(Your instructions): Here is a block of records. Copy every line in it that includes "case".

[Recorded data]
________________

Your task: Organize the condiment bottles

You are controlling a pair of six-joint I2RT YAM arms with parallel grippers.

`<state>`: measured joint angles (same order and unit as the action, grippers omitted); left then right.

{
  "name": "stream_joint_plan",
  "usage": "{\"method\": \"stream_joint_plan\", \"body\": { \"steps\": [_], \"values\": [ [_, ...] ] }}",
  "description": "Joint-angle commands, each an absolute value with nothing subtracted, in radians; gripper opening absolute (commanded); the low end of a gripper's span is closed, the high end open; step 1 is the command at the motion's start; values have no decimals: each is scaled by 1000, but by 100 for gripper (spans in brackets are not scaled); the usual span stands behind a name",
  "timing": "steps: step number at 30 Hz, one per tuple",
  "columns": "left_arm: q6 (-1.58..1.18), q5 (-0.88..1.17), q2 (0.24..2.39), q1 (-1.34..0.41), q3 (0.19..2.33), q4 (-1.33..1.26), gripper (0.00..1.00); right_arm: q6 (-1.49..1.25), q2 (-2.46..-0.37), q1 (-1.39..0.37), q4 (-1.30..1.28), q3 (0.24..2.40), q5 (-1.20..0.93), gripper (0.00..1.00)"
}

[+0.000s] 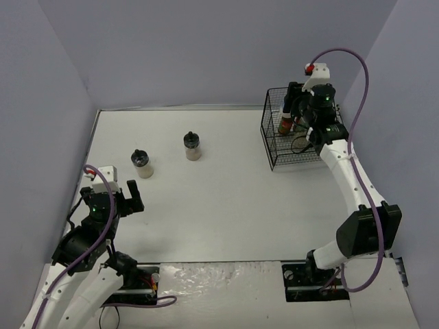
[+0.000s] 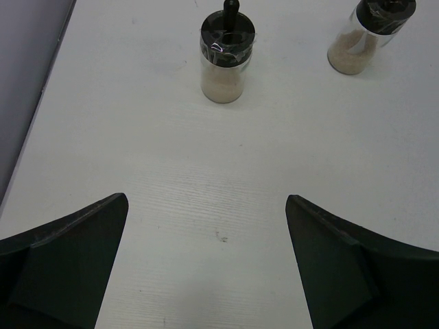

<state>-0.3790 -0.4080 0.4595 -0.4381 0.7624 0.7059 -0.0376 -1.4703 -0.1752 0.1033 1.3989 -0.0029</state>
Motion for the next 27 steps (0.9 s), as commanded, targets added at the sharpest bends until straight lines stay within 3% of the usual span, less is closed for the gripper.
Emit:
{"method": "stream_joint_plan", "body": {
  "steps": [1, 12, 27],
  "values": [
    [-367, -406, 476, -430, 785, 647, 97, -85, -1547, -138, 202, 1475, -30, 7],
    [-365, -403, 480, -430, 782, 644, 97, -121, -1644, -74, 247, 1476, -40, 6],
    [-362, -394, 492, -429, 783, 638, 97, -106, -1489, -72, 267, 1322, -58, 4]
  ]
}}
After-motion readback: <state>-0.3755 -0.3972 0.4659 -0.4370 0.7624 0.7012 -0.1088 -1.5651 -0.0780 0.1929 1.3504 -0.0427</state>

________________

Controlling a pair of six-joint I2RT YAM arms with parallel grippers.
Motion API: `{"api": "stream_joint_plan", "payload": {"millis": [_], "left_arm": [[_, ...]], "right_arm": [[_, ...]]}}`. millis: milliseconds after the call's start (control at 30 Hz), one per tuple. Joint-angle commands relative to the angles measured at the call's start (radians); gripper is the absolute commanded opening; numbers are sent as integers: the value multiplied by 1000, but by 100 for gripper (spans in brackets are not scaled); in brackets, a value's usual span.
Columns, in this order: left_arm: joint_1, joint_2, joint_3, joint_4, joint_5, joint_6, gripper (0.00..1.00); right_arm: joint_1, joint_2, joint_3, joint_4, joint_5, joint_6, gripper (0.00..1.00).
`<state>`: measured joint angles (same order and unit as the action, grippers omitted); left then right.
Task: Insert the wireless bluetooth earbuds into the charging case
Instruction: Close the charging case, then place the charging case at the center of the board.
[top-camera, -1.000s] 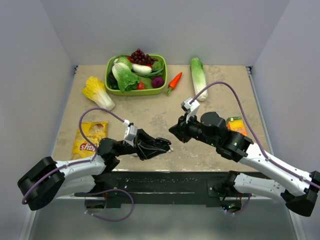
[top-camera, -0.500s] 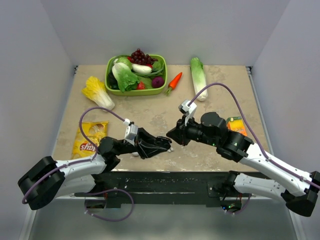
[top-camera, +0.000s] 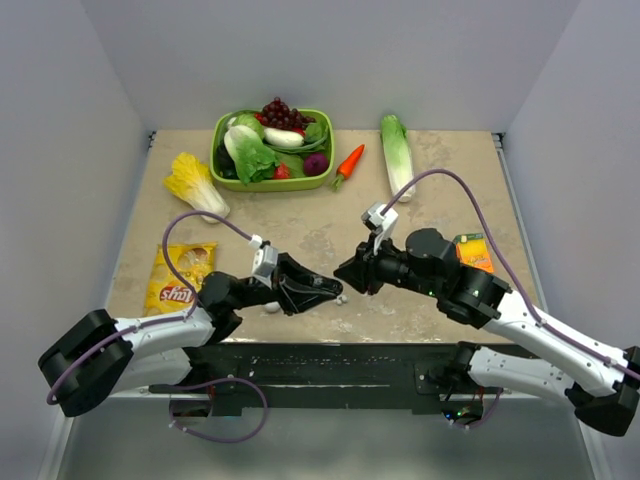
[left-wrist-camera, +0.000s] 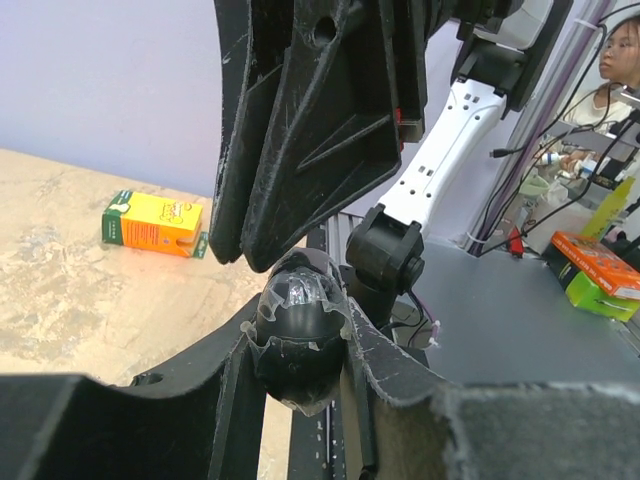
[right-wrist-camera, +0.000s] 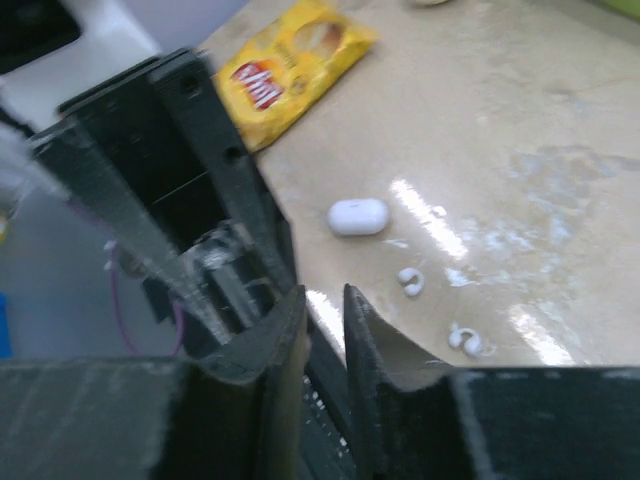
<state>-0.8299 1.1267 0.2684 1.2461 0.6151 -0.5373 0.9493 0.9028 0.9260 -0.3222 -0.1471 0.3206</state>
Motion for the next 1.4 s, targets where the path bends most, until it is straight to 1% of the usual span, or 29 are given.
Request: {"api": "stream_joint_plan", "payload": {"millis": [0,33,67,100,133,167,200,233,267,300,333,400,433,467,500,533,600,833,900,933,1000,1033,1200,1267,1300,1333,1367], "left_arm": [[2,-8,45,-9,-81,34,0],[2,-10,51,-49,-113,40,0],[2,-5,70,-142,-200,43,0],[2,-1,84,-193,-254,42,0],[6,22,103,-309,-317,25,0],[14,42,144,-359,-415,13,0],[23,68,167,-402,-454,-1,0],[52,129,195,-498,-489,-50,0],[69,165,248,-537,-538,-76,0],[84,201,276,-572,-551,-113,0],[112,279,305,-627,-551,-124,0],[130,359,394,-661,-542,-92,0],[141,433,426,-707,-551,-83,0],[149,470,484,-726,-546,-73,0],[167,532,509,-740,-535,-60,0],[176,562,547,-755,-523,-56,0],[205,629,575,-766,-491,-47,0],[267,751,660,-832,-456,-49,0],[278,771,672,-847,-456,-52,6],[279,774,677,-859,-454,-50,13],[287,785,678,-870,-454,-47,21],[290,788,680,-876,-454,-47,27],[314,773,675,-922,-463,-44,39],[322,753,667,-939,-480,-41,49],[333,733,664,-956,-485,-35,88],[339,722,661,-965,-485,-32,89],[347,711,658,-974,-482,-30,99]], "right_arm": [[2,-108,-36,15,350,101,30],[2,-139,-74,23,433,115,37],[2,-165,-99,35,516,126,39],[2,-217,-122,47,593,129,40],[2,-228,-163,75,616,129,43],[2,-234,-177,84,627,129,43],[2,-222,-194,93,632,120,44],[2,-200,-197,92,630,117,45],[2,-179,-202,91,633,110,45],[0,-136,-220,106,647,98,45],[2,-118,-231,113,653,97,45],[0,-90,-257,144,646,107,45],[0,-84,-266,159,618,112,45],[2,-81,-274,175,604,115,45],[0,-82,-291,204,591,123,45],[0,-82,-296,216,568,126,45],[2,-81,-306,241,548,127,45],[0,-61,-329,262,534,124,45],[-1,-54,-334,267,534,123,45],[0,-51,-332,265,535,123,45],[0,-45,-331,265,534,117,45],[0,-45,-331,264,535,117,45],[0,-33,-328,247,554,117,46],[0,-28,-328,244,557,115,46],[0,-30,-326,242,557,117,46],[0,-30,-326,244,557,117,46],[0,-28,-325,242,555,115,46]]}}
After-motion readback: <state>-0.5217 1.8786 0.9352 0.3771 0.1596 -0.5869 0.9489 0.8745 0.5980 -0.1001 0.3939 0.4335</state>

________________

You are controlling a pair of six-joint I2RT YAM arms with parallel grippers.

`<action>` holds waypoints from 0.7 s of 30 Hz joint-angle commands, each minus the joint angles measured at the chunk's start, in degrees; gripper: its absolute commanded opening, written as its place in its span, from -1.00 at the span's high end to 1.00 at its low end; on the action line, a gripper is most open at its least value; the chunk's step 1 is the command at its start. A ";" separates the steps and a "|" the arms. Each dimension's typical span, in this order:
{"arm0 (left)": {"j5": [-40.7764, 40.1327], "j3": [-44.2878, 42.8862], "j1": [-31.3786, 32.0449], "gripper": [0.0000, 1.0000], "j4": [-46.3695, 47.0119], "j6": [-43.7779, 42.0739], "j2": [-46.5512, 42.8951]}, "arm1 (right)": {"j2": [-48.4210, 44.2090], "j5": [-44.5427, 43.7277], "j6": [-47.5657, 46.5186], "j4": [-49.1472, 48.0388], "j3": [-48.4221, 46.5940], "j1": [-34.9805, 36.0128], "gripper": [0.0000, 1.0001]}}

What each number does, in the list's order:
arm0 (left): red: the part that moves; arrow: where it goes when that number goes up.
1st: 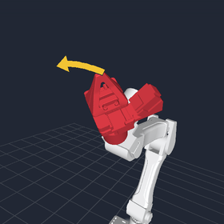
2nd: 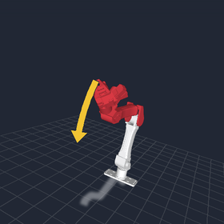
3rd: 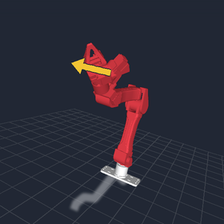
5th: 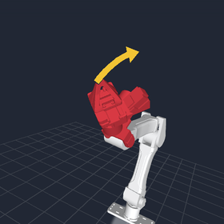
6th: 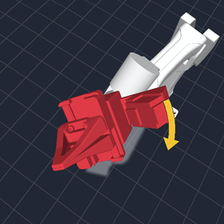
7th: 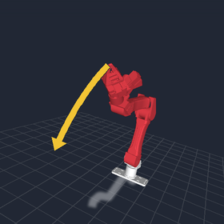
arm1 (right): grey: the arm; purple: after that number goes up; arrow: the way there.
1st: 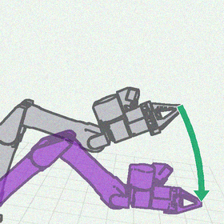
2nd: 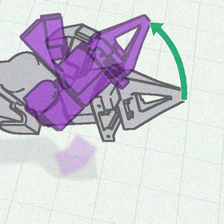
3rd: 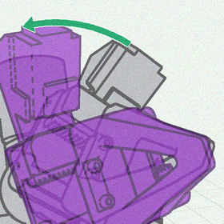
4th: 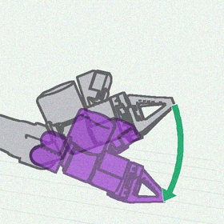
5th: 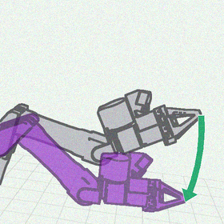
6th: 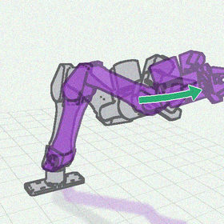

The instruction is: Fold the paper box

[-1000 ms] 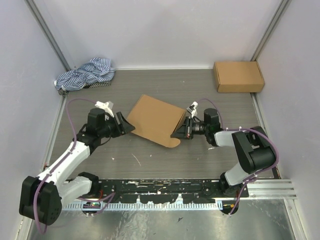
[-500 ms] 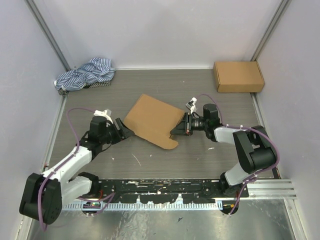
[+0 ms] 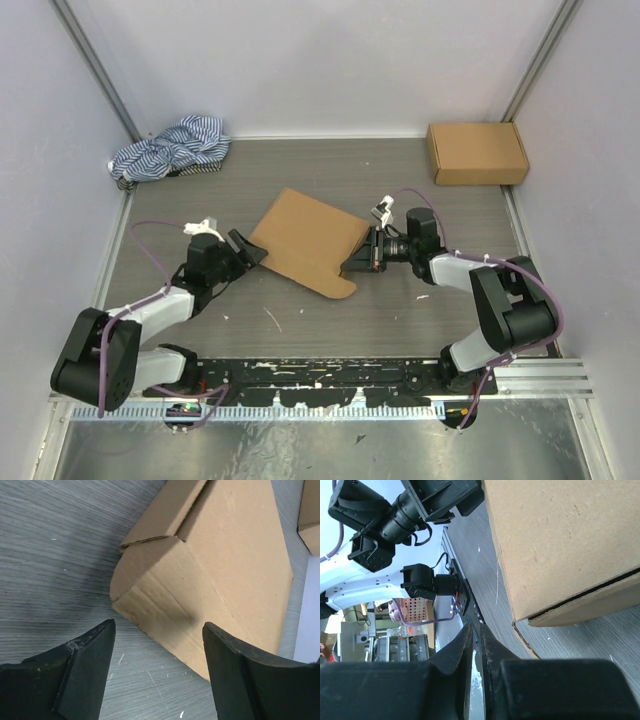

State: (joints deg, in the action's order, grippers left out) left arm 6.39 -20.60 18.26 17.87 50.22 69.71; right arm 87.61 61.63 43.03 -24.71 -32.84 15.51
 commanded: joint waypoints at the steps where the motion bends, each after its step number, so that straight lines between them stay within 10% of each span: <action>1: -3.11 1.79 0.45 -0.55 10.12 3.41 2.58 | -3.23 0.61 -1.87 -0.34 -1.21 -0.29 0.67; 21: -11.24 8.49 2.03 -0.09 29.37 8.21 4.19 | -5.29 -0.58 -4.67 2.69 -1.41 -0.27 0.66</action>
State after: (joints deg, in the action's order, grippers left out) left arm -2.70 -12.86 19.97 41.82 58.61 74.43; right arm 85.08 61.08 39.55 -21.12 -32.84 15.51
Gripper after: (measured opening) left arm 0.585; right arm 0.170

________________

(Written solution):
Task: Insert the wireless bluetooth earbuds into the charging case
Instruction: Close the charging case, then place the charging case at the center of the board.

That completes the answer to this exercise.